Impedance boundary conditions for finite planar or curved frequency selective surfaces embedded in dielectric layers

We consider the time-harmonic electromagnetic scattering problem from a finite planar or curved structure made up of infinitesimally thin frequency-selective surfaces (FSSs) embedded in dielectric layers, with possibly nearby located objects. In order to avoid the meshing of the unit cells that constitute the FSSs, this problem is solved by employing an integral equation (IE) or finite-element (FE) formulation in conjunction with approximate impedance boundary conditions (IBCs) prescribed on the sheets that model the FSSs. The impedances in the IBCs are derived from the exact reflection and transmission coefficients calculated for the fundamental Floquet mode on the infinite planar structure illuminated by a planewave at a given incidence.
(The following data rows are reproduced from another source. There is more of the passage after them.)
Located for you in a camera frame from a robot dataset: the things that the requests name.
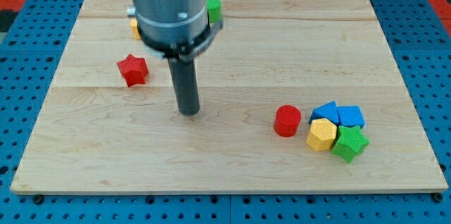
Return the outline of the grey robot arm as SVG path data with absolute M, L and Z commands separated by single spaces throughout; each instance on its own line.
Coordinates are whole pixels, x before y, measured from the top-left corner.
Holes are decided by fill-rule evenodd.
M 141 40 L 160 56 L 193 61 L 223 28 L 221 7 L 207 0 L 132 0 Z

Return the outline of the yellow block behind arm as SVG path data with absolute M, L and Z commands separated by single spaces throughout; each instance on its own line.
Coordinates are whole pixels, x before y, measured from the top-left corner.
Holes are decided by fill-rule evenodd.
M 130 29 L 131 29 L 131 31 L 132 31 L 132 33 L 133 33 L 133 37 L 134 37 L 136 40 L 141 40 L 140 32 L 139 32 L 139 30 L 138 30 L 137 20 L 136 20 L 135 18 L 132 18 L 132 19 L 130 20 Z

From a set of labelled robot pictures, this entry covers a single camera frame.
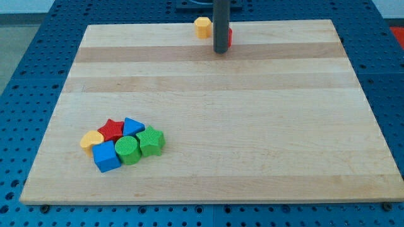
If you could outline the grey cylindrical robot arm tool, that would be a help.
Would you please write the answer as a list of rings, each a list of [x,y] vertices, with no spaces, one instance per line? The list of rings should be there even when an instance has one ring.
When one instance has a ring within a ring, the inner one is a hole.
[[[229,47],[230,1],[213,0],[213,50],[224,54]]]

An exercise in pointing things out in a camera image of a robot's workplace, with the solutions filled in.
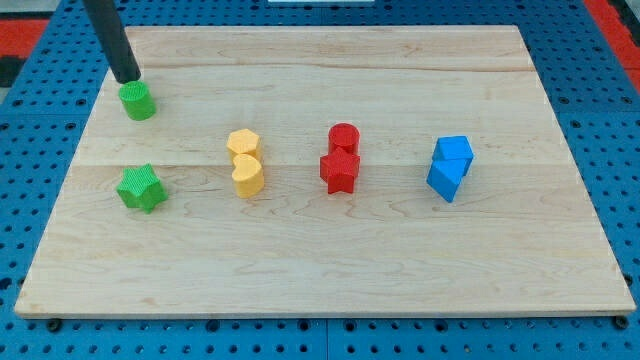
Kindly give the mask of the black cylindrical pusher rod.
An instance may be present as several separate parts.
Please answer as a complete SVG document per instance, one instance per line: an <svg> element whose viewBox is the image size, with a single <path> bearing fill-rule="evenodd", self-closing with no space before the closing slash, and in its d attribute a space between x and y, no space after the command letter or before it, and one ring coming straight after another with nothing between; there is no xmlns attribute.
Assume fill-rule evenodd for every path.
<svg viewBox="0 0 640 360"><path fill-rule="evenodd" d="M83 0L101 48L120 84L137 81L141 72L113 0Z"/></svg>

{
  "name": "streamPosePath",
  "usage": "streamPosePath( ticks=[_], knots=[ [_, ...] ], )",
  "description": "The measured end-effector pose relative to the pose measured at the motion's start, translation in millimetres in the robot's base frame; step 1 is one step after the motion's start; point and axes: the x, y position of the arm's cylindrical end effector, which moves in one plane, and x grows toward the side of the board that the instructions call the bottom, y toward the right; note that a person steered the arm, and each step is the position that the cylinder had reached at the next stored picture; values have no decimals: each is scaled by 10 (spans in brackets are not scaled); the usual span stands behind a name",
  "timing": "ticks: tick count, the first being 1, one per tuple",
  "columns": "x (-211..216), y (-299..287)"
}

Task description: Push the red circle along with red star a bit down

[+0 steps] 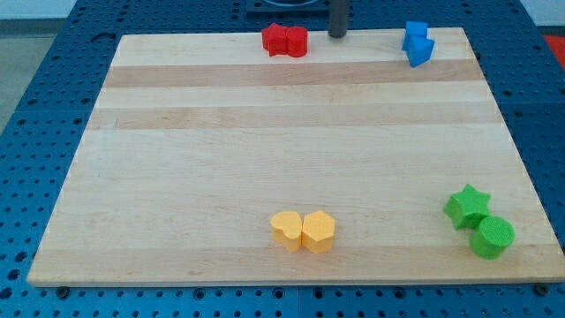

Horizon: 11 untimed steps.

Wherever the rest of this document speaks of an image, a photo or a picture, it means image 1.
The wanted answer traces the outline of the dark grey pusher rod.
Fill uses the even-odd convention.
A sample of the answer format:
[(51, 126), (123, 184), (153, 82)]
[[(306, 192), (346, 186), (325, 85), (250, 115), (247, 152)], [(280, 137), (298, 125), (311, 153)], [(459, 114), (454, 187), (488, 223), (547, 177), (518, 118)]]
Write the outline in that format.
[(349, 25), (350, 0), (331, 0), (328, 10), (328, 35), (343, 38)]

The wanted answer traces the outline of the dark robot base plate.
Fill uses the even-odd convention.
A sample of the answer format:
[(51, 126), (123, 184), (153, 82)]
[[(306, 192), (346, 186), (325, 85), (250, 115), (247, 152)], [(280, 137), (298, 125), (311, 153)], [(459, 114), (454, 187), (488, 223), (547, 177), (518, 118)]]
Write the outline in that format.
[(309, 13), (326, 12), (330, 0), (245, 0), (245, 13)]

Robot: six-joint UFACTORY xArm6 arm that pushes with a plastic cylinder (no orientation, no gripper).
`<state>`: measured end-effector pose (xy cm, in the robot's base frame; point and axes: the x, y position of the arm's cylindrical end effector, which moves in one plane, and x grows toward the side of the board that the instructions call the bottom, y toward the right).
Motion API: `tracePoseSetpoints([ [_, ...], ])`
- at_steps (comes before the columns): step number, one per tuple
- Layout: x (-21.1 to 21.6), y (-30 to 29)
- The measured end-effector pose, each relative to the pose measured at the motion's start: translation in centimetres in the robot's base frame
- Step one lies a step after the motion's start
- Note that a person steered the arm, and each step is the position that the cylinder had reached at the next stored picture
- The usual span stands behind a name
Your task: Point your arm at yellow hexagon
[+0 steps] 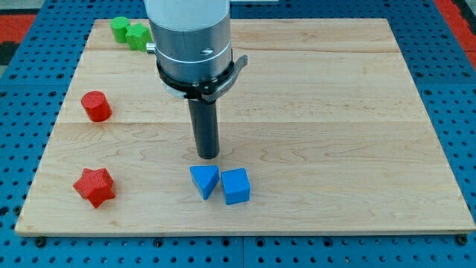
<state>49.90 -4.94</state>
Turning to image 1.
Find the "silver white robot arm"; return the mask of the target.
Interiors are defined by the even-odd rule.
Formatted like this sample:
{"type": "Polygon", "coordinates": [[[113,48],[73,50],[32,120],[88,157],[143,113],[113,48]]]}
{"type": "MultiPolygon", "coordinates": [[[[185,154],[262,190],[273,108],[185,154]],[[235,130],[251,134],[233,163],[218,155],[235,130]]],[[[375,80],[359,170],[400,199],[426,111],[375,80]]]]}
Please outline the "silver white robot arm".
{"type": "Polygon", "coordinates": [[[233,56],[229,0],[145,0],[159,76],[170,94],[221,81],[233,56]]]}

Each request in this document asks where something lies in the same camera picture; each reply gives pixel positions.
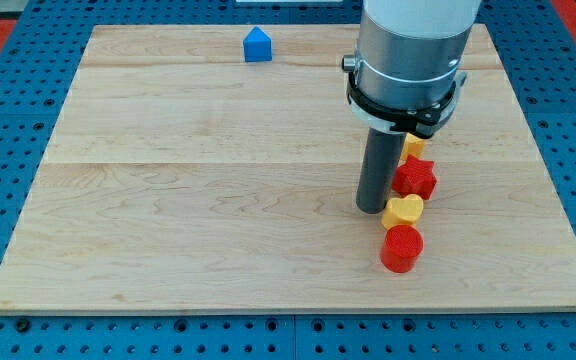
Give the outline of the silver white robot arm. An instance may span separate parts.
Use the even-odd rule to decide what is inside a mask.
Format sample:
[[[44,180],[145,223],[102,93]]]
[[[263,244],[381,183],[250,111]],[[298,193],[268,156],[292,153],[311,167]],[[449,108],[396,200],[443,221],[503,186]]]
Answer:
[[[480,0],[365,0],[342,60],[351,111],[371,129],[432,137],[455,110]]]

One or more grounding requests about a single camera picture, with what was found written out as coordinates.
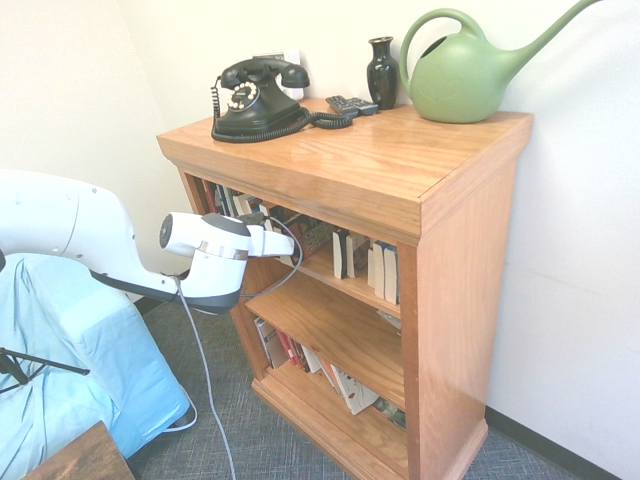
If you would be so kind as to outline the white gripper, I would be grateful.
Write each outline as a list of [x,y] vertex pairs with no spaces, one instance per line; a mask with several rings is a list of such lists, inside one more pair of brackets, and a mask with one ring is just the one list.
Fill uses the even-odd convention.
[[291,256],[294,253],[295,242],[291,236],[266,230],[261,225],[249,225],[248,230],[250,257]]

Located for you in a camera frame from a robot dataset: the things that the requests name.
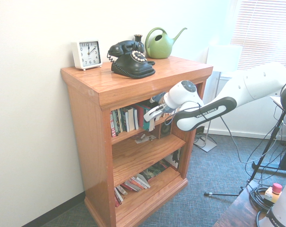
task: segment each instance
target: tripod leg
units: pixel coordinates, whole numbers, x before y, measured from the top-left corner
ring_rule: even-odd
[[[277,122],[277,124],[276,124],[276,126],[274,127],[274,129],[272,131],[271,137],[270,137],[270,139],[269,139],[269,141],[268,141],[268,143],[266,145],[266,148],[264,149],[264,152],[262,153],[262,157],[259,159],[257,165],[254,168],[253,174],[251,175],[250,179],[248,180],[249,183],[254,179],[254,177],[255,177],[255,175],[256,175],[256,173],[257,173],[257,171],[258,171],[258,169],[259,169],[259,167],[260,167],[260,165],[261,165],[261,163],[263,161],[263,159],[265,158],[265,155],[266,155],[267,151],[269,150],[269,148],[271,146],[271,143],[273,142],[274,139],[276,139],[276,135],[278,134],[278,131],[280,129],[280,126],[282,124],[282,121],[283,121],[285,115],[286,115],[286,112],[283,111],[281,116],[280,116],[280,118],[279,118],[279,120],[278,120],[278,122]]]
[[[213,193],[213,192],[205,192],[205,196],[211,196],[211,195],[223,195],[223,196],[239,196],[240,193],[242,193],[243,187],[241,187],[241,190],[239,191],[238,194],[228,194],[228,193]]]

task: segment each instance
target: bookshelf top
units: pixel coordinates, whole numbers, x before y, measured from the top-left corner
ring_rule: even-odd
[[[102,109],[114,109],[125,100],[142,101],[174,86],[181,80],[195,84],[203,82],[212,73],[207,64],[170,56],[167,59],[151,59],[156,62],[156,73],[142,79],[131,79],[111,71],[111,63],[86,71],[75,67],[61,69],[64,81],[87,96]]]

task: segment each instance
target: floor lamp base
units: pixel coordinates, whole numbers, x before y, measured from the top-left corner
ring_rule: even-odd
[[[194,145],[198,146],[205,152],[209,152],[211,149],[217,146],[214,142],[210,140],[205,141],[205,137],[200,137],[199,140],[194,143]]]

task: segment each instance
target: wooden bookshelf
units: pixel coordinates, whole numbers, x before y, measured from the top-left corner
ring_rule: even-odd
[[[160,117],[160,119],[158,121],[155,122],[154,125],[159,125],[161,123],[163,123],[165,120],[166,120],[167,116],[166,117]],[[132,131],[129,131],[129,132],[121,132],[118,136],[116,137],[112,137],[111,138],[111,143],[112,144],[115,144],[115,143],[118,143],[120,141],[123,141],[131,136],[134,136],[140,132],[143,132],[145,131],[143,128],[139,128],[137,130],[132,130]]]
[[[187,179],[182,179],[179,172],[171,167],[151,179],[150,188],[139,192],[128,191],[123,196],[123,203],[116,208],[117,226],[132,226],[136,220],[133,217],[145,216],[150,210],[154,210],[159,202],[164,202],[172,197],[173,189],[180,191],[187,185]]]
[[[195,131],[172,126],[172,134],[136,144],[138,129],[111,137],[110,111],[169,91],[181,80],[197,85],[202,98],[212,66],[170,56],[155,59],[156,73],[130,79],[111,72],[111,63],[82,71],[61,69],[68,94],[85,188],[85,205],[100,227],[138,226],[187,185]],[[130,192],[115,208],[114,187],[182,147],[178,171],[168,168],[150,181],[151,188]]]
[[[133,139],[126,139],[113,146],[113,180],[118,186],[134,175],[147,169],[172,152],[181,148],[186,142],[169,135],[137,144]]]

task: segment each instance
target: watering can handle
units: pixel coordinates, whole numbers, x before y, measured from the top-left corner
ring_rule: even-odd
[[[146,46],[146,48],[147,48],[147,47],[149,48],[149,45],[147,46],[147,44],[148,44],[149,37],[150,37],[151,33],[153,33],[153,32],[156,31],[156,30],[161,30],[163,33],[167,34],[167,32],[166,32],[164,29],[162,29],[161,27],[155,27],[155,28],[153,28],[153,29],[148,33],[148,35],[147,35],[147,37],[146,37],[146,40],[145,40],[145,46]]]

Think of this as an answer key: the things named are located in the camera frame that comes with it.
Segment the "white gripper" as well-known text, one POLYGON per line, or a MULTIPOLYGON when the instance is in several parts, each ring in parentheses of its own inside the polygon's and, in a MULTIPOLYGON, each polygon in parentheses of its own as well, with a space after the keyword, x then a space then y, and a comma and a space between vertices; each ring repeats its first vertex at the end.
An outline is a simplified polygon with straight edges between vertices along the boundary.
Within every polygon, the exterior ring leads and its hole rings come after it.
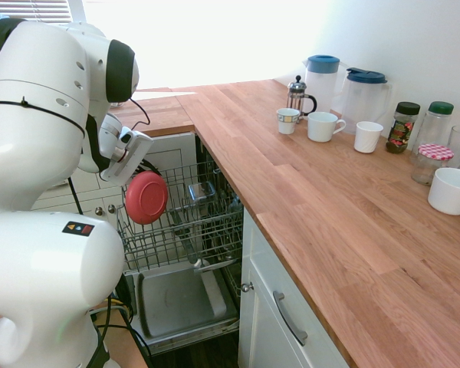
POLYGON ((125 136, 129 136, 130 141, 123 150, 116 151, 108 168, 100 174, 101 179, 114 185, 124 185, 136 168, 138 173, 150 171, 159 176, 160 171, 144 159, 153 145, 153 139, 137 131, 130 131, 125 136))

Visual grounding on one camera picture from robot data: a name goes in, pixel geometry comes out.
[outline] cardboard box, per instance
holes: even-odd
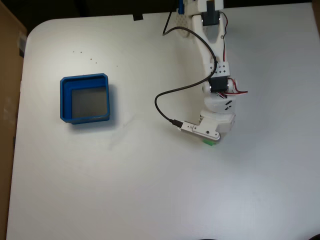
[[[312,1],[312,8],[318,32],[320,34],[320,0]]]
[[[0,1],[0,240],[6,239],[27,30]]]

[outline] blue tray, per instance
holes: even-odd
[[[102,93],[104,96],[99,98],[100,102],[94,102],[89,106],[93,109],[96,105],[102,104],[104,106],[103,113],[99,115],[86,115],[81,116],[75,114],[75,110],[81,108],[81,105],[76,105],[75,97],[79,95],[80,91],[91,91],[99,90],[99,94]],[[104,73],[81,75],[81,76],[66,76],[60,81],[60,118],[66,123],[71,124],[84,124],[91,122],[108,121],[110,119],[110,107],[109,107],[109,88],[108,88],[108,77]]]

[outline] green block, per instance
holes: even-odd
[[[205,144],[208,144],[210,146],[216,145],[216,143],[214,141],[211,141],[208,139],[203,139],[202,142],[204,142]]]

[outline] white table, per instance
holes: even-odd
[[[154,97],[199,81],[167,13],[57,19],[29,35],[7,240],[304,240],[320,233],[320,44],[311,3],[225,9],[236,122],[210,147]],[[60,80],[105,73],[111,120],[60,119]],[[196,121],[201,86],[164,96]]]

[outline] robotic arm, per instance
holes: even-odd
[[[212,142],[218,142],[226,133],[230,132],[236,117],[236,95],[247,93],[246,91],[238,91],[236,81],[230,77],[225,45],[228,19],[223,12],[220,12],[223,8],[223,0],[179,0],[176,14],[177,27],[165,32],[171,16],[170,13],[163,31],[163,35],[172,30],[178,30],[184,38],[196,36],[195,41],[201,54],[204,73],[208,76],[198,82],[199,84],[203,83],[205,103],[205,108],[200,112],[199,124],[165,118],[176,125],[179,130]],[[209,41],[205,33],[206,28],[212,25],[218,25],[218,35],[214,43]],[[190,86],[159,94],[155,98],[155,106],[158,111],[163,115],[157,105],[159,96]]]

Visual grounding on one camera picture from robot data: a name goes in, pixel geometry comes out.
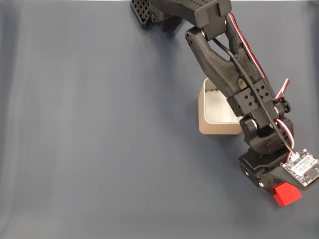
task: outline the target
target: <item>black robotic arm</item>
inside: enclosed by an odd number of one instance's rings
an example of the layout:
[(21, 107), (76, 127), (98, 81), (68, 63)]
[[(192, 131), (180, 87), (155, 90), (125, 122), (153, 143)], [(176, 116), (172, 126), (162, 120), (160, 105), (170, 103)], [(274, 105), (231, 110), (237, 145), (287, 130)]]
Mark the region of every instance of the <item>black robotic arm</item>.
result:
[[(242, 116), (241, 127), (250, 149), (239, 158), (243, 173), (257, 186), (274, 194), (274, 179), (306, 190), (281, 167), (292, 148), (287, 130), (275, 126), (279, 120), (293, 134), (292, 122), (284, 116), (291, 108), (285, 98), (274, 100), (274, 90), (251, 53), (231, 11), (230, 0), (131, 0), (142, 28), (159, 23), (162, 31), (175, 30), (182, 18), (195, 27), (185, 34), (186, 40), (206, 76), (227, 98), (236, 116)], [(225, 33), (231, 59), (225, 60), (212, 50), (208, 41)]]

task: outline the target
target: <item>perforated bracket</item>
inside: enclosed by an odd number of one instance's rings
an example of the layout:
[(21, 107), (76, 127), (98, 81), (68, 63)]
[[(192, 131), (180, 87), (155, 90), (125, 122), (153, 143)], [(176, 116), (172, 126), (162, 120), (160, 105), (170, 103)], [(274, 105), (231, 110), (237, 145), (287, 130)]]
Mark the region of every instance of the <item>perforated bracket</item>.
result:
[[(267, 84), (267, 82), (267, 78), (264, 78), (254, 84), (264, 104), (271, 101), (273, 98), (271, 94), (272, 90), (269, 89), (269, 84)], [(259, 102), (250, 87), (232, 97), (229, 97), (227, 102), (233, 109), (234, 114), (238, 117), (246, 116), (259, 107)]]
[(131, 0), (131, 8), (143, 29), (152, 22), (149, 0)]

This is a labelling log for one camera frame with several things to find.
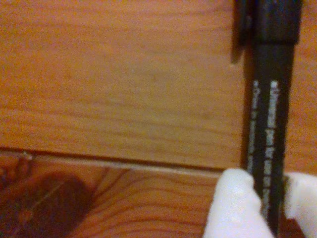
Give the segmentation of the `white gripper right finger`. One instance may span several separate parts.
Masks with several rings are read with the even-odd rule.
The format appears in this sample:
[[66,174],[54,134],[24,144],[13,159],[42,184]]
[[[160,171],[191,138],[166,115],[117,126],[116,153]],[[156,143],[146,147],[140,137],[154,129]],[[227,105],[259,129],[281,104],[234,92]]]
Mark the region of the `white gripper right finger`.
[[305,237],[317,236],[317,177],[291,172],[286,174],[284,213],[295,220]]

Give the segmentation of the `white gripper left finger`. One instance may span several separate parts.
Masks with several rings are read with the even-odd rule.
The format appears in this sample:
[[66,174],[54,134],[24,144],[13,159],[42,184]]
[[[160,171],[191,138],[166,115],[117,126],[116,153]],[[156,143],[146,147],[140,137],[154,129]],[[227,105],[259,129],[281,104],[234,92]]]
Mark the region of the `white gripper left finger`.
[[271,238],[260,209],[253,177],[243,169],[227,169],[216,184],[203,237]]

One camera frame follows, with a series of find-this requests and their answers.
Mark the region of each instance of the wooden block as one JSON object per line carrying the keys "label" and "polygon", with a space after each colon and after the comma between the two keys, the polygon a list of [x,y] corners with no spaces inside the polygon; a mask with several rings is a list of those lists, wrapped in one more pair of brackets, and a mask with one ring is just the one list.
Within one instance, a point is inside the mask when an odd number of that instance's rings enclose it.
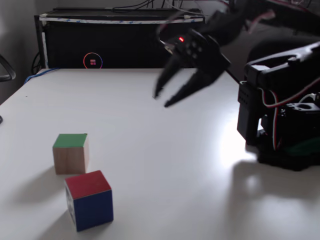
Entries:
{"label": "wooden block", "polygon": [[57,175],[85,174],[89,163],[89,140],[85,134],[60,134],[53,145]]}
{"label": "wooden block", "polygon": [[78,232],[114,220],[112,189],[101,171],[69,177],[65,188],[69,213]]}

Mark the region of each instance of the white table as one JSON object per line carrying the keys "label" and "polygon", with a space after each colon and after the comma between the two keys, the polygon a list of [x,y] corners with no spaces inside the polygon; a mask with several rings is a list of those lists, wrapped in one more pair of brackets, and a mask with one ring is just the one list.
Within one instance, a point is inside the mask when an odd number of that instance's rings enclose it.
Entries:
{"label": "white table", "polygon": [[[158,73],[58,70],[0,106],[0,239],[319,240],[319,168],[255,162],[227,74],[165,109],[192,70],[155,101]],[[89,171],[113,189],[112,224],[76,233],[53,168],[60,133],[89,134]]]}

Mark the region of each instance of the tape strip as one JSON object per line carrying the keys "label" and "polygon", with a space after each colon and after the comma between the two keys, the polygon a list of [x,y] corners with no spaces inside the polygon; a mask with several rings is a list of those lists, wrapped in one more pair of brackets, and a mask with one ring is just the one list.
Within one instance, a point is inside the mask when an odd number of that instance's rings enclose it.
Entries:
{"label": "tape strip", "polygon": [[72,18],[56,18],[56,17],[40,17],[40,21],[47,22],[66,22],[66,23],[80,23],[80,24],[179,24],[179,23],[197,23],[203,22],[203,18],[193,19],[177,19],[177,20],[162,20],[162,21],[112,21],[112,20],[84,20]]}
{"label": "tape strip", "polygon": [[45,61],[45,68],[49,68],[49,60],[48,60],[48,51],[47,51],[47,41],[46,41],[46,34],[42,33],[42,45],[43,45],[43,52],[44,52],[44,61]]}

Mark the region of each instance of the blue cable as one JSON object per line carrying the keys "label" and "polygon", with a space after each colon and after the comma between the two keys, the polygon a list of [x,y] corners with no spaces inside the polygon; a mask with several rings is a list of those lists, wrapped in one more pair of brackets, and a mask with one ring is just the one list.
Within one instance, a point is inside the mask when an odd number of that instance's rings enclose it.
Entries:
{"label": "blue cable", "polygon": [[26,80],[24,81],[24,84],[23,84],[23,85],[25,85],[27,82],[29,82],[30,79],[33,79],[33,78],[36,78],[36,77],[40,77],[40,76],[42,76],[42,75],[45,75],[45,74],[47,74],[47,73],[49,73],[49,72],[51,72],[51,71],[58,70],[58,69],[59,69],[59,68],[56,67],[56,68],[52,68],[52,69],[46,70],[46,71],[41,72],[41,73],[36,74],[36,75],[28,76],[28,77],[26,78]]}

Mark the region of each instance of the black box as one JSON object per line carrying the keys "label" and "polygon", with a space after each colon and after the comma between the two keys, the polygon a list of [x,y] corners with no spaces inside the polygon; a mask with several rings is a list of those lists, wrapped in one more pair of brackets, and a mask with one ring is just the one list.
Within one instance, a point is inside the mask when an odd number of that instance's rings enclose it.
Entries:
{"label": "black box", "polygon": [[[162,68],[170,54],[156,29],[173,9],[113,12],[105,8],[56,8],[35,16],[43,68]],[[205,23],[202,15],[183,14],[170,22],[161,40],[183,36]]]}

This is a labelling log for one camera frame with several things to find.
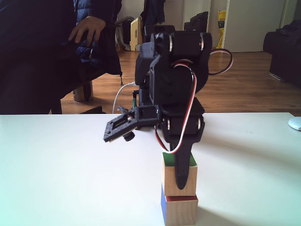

When the structure is curved and/or the direction of the incident wave is unknown, higher order IBCs are proposed that are valid in a large angular range and can be implemented in a standard IE or FE formulation. Their numerical efficiencies are evaluated for finite planar or curved two-dimensional structures, or radomes, where the FSSs are strip gratings. As an example, for a curved radome surrounding a conducting plate, it is shown that, when the Floquet modes of the gratings are evanescent, these IBCs allow an accurate calculation of the radar cross section of the whole structure with far smaller computing resources than would have been required by a full-wave formulation.